AIM OF THE TASK -> When a line in the data below includes "start", pick it out and copy it.

:: DATA EXTRACT ::

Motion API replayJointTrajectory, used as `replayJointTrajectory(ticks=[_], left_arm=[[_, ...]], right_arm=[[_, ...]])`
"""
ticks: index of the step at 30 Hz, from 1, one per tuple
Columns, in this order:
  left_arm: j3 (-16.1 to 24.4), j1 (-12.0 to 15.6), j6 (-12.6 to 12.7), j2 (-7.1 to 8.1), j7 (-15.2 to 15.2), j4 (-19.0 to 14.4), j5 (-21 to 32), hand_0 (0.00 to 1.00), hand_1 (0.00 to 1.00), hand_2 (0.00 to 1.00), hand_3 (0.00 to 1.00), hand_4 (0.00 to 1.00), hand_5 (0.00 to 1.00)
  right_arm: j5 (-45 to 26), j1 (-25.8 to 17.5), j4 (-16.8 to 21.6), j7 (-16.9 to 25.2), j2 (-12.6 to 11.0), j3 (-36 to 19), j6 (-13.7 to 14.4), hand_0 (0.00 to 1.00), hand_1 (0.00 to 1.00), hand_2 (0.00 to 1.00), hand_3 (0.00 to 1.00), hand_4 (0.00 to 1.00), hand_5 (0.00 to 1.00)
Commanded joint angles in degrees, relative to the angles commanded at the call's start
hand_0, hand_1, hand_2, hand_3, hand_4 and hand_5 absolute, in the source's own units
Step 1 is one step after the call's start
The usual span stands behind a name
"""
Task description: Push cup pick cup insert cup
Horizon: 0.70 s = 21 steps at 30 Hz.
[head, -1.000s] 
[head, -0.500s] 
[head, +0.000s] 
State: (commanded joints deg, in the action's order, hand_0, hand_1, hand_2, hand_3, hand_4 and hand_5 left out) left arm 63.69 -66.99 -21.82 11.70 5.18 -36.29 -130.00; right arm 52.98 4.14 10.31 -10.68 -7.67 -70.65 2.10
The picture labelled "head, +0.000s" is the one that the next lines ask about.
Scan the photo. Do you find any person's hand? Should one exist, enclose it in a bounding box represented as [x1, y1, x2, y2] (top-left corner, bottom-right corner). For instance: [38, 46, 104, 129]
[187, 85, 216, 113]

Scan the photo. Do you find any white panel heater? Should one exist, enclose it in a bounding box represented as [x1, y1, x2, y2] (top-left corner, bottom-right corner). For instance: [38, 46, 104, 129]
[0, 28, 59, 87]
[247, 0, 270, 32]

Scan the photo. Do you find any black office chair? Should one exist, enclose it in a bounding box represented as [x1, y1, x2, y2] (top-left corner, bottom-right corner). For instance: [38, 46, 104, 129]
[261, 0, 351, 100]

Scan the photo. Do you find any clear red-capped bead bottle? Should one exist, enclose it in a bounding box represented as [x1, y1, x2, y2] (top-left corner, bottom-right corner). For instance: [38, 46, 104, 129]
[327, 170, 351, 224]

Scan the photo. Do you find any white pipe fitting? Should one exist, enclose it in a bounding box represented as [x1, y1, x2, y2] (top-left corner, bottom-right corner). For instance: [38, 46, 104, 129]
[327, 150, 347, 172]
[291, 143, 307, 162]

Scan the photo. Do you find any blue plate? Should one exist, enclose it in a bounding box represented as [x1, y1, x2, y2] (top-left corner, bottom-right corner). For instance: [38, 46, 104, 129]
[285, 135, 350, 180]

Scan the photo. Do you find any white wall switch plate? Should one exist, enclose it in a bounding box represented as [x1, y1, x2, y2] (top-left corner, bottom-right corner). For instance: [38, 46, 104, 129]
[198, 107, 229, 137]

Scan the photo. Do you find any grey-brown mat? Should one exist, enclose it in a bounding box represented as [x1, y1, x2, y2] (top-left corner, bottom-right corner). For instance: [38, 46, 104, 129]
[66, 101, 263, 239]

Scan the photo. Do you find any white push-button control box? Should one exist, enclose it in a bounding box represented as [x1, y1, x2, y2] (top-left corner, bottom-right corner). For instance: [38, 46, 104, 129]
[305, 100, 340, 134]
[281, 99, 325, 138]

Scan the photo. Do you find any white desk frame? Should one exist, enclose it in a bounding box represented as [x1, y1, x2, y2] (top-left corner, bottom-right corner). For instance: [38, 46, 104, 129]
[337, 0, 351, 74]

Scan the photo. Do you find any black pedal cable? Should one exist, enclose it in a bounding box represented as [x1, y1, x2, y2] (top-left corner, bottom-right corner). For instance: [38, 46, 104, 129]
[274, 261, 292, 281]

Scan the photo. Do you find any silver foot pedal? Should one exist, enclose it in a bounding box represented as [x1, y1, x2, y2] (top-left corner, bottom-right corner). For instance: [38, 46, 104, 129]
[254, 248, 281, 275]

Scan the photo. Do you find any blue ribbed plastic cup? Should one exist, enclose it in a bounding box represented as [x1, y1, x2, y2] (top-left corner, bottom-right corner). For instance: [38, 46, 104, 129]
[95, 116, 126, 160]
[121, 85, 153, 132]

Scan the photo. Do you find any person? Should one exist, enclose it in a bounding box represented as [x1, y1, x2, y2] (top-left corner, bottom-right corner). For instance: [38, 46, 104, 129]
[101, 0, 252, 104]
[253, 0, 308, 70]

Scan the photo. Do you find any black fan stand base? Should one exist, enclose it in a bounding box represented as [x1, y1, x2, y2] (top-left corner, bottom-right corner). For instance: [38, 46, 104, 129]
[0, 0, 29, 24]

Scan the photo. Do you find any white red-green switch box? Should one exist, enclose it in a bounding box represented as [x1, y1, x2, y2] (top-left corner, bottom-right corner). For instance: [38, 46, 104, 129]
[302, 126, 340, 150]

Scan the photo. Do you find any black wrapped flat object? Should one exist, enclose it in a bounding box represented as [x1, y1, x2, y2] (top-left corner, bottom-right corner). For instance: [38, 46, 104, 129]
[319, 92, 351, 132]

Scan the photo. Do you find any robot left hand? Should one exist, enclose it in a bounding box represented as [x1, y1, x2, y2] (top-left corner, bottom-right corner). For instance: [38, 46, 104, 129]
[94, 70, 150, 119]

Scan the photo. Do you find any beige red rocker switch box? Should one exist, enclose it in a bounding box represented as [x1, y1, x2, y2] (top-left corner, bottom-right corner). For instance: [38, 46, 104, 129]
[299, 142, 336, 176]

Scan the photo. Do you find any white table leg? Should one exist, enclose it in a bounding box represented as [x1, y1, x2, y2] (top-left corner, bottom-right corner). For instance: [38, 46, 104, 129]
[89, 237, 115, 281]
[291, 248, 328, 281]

:::

WRITTEN SOLUTION ->
Commanded joint angles in degrees, relative to the angles commanded at the call's start
Step 1 is one step after the call's start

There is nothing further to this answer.